The time we lovingly call 'Frosh Week' is infamous not only for its bacchanalian festivities, but also for its free goodies. What’s most important aren’t the free Post-Its and pens from the activities fair (although swinging by events in Dillon Gymnasium will curtail your trips to the U-Store) or the obnoxiously orange, oversized T-shirts with the names of obscure organizations on them. Princeton’s residential college giveaways blow all that free crap out of the water.

For freshmen, residential college gear is the earliest opportunity to leave those embarrassing high school sweats behind. (Judging from the looks of it, every high school student council still seems be printing the same slogans on the back of Custom Ink Sport-Tek quarter zips.) Giveaways are a way for freshmen to look like Princetonians — albeit clearly underclassmen — without looking like their parents bought them their entire college wardrobe at the U-Store. For sophomores who can’t claim an eating club pinnie or hoodie as their own, it’s our opportunity to represent, for possibly the last year, our residential colleges.

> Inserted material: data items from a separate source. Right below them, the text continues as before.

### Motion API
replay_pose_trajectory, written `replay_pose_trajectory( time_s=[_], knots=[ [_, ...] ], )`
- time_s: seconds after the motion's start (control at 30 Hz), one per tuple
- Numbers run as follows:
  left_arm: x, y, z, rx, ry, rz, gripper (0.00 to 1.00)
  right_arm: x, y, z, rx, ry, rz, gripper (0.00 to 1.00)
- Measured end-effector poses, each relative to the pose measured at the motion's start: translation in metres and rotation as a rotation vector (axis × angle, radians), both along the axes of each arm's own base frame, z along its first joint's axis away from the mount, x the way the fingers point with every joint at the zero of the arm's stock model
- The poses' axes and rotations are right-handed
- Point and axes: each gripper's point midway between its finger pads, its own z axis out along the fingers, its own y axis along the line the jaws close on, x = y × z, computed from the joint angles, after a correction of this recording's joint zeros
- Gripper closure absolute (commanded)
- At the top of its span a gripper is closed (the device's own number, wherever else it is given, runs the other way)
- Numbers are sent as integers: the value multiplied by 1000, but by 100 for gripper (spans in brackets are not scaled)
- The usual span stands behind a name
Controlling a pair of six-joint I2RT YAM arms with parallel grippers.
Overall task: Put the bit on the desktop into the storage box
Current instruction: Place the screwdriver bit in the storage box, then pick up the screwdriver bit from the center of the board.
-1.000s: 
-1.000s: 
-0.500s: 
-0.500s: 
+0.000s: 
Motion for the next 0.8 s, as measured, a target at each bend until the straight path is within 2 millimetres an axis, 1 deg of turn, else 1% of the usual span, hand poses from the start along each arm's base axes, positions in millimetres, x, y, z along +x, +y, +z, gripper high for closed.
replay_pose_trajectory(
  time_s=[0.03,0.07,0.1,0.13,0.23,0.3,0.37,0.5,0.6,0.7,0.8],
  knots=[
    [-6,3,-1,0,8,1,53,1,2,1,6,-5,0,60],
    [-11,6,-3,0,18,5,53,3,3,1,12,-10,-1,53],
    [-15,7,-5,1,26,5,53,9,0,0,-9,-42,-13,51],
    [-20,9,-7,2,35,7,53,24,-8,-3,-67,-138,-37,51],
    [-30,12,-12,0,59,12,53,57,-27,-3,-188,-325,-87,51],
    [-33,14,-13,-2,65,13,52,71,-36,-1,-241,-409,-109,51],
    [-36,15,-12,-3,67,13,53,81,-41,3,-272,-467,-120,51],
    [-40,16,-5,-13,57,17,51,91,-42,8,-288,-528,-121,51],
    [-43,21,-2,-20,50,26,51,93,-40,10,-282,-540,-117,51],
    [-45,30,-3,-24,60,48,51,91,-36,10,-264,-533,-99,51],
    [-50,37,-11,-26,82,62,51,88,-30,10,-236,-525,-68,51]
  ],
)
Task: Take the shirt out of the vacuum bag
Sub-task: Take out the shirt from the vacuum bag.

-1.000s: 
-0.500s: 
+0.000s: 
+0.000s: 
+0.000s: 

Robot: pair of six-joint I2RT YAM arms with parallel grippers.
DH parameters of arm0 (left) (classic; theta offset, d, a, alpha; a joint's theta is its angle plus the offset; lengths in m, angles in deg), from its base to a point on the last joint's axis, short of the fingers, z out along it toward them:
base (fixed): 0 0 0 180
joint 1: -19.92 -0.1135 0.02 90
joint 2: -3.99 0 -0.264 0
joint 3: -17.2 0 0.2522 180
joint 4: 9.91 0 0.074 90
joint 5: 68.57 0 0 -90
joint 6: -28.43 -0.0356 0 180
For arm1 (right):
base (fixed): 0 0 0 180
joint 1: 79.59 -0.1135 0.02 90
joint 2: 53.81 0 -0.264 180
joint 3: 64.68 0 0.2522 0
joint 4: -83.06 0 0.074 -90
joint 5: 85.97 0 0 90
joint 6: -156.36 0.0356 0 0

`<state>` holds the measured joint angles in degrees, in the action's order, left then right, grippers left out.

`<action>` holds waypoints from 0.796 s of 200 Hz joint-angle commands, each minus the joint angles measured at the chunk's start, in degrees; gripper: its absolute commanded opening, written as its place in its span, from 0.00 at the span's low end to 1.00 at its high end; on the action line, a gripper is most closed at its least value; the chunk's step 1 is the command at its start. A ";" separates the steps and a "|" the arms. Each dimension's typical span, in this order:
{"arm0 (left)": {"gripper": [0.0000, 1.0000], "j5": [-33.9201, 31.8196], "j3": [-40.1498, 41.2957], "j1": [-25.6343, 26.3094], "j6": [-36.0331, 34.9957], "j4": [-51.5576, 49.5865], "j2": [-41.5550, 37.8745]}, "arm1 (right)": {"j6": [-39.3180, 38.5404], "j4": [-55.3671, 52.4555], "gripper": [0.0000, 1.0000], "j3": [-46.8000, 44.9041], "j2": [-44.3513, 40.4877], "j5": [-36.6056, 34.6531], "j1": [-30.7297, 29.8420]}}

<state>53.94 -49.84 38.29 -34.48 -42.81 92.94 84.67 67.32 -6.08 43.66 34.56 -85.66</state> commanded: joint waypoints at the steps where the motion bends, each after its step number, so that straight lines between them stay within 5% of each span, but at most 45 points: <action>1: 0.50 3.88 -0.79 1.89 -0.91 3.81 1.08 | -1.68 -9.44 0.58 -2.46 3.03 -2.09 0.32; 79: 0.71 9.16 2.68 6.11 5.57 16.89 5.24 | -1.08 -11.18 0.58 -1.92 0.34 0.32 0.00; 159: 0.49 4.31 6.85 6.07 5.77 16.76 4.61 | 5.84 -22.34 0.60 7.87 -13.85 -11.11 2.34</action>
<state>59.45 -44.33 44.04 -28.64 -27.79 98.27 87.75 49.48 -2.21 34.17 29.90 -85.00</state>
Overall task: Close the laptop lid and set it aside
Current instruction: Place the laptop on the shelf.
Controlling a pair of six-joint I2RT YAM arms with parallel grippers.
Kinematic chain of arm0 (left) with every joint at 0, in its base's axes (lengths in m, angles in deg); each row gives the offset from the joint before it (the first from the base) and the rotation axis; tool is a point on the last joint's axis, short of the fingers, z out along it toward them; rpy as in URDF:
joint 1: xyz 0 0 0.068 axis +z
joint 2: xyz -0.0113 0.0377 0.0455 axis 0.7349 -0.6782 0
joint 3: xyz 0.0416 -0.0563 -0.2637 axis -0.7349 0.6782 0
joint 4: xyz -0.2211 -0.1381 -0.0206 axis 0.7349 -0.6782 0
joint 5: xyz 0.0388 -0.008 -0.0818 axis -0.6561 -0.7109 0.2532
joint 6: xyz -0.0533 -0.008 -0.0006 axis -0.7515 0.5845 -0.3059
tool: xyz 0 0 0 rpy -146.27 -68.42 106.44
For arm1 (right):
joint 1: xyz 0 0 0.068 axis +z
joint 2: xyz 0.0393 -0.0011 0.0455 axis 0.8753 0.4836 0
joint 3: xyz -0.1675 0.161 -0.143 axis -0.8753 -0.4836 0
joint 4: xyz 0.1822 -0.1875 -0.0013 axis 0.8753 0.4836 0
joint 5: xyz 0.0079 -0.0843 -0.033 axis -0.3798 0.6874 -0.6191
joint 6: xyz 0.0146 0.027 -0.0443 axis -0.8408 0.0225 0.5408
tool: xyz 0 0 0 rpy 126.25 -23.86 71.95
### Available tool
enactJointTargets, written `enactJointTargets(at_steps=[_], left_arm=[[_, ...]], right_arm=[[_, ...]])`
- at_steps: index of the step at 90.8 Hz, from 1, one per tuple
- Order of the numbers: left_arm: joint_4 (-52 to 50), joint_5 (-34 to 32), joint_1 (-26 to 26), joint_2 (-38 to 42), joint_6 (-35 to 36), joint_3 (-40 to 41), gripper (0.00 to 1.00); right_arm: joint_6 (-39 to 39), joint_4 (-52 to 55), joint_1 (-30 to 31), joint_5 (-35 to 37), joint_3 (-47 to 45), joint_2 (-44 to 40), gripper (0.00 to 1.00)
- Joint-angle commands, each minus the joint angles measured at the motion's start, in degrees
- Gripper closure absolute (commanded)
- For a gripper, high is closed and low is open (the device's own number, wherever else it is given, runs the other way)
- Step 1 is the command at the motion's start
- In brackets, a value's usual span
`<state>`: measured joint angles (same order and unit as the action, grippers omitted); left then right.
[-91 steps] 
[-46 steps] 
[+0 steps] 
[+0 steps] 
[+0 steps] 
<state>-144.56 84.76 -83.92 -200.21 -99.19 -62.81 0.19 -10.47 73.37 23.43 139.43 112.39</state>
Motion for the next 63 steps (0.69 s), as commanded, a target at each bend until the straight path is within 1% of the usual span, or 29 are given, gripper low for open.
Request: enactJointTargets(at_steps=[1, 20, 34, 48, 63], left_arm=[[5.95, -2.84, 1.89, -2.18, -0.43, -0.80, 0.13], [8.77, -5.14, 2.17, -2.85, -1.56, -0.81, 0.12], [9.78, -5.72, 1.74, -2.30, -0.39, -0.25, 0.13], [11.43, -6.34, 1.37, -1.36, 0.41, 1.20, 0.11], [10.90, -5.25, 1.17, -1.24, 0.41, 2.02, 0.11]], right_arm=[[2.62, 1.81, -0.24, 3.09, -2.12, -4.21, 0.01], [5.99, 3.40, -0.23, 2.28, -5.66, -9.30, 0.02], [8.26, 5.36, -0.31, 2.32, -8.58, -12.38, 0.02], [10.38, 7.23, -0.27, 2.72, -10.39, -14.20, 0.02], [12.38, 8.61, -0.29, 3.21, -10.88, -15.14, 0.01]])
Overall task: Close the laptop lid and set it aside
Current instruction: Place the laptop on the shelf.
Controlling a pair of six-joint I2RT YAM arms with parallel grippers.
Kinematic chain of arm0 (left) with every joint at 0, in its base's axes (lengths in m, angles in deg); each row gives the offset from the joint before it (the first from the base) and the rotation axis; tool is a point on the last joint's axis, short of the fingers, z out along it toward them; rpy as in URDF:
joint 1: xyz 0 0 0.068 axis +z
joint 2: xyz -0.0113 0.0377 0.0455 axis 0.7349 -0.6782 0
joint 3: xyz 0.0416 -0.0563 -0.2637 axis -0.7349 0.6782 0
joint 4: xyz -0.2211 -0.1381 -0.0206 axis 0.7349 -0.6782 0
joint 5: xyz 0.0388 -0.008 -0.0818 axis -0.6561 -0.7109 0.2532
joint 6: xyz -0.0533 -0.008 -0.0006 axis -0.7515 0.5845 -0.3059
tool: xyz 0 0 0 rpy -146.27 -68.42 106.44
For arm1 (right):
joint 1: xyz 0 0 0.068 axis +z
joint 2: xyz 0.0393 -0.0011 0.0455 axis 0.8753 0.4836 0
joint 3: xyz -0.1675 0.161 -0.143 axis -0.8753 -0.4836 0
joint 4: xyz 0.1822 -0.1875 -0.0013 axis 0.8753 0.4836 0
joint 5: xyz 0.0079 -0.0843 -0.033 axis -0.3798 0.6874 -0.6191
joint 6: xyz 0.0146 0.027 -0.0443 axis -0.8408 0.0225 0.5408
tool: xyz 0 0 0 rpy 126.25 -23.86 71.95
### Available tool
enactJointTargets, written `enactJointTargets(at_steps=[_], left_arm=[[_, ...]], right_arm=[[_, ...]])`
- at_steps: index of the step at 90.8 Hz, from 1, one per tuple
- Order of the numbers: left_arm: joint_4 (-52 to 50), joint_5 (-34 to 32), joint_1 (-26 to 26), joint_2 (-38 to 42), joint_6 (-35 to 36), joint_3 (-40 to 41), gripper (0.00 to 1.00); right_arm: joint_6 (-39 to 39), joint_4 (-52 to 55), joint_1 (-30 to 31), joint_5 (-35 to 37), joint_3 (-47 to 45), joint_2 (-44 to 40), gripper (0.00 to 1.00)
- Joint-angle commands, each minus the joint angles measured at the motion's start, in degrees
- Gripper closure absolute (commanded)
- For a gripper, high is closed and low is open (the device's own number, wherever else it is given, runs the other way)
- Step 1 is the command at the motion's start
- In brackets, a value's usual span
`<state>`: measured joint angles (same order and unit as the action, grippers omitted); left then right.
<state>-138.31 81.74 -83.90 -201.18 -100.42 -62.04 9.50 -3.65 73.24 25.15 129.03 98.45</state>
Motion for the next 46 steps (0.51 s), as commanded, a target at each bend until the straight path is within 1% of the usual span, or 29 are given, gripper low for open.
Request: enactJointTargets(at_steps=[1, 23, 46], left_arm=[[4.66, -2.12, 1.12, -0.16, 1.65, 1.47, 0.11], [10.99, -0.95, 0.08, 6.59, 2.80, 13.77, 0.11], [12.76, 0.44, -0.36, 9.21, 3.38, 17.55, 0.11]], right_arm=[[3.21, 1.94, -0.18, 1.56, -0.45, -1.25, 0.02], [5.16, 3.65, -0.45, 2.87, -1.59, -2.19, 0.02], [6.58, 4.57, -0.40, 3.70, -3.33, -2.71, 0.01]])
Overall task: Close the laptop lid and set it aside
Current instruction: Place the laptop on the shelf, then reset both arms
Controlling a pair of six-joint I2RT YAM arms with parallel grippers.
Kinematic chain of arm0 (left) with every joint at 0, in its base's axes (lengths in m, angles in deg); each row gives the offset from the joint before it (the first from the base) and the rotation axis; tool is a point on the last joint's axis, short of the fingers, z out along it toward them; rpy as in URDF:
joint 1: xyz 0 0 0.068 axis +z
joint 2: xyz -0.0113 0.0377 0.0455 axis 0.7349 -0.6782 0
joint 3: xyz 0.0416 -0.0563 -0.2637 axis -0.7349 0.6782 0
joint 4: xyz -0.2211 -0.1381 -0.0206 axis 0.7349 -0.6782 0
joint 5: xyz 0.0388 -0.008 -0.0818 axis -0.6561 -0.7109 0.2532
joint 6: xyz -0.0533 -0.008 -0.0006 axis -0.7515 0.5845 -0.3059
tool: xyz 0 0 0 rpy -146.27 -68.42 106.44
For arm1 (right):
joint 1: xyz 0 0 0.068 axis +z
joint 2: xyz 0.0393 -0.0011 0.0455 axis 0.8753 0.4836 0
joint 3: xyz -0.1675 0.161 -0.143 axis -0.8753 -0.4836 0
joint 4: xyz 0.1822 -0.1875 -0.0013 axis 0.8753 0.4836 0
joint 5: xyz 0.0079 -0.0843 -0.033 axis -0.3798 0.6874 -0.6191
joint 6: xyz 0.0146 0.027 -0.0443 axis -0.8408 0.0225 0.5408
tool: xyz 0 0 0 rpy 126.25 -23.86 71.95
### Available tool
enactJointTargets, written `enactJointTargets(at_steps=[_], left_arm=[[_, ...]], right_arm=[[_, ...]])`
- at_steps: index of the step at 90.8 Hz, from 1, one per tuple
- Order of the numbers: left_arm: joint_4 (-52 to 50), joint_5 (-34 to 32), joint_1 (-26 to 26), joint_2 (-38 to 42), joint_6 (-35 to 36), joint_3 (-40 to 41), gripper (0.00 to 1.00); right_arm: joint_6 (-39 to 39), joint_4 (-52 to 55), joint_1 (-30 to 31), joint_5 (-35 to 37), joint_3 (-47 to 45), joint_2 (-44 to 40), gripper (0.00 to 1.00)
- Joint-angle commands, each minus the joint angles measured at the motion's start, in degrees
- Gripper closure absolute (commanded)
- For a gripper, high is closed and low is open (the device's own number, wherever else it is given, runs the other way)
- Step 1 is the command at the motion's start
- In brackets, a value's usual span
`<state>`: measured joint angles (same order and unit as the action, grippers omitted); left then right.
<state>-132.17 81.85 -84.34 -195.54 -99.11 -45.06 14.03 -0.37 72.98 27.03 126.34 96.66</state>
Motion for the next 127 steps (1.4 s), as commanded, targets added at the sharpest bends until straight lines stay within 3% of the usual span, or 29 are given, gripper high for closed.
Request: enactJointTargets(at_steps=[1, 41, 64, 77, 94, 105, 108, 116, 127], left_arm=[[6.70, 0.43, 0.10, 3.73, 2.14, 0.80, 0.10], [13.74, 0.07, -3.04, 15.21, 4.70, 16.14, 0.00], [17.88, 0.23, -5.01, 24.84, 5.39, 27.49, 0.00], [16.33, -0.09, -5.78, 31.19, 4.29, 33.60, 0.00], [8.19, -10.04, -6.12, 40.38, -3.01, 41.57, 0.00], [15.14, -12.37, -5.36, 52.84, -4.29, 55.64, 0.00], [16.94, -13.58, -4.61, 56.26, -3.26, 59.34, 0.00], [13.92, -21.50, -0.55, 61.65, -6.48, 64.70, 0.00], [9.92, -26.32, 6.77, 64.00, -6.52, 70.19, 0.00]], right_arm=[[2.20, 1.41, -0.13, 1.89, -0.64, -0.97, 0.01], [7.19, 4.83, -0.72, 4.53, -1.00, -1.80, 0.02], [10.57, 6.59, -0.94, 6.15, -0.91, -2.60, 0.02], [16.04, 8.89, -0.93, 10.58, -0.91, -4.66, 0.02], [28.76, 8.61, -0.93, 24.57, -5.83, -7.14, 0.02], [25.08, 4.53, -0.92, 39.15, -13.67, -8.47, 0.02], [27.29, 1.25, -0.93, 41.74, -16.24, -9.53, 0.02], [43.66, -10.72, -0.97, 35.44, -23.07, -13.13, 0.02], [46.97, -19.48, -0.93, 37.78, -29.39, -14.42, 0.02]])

Here’s my take on this year’s most noteworthy gear:


If I’m giving full disclosure, my rave review for Forbes might just be me rationalizing my draw pick into the Annex. Still, you know the gear’s good when groups of sophomores from other college wander over to our off-campus home for a sub-par weeknight dinner in hopes of snagging a few stray red crewnecks. While I don’t think I’ll walk into my econ midterm with a large red F plastered across me, Forbes’ unfortunate initial doesn’t detract too much from a style that’s classic, comfortable, and true to Forbes spirit. Side note: Last year’s “Forbes Marathon” tanks challenged Whitman’s “Party with Meg” gear in style points.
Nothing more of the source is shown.